One salient fact that emerged from the 2020 survey is that IT professionals have become numb to the deluge of email threats. Despite one third of respondents reporting that the inbound threat volume is requiring a daily pace of action to remediate successful phishing attacks, 95% of respondents from the same pool told us that they’d rate their current email security solution “good enough”, “satisfied” or “very satisfied.” However, some are taking steps to change the status quo.

Solution # 1: Automation

Threats make use of impersonation and specific targeting based on attacker research; it’s all too easy for attackers to spin up new servers, register fake domains and bring the same attack from multiple different directions.
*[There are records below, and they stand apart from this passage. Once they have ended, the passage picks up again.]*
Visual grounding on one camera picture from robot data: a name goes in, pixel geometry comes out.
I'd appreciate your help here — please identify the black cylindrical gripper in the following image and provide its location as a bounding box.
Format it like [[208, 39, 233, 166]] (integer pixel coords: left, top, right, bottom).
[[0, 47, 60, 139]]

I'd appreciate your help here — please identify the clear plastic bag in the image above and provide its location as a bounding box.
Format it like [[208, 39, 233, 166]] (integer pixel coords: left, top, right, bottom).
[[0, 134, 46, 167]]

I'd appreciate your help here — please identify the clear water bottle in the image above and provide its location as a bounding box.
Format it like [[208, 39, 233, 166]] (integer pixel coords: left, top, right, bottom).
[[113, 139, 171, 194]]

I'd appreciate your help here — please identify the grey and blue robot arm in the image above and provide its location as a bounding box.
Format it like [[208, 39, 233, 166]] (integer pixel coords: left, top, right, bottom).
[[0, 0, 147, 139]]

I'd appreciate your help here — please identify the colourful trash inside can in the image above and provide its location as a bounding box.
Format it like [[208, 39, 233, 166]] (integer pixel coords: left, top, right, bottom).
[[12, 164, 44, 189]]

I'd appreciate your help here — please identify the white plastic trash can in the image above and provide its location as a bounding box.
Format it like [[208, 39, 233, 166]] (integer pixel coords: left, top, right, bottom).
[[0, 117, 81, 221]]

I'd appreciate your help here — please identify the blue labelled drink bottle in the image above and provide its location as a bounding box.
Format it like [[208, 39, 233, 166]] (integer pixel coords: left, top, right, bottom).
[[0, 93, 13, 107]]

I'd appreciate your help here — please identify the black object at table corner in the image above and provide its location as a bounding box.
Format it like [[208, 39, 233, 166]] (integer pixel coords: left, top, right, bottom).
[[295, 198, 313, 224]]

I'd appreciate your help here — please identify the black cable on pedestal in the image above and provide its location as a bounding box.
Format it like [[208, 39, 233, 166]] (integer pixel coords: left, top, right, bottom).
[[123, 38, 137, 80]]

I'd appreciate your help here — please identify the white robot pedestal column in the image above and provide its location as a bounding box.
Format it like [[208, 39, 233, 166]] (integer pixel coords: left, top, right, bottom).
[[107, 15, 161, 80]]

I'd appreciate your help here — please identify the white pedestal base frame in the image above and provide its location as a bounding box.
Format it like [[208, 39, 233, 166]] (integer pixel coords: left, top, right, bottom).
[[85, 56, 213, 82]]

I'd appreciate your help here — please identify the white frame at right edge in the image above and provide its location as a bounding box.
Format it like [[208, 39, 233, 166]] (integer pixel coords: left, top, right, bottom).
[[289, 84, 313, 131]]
In a nutshell, email phishing attacks in 2020 are too sophisticated, voluminous and varied for “known-bad” rules to possibly keep up. The threats also come too fast and thick for ad hoc responses. Even IT departments writing scripts to automate responses to specific threats are finding themselves overwhelmed. Successful security teams are taking a step beyond scripts, deploying automated solutions that can calculate the risk an email poses, based on its content and metadata, and set up appropriate defenses without involving IT staff.

Solution #2: Education

Automation can relieve the burden on security teams, but it can’t do so by filtering all suspicious email. Unfortunately, many organizations seem to be moving in that direction. Nearly half (48.3%) of respondents to our 2020 survey said that at least once in the past week they had to go into their junk or spam folder to retrieve legitimate email. When filters catch too many false positives, they are ineffective. In 2019, only 30.7% said they’d had to do this in the same timespan.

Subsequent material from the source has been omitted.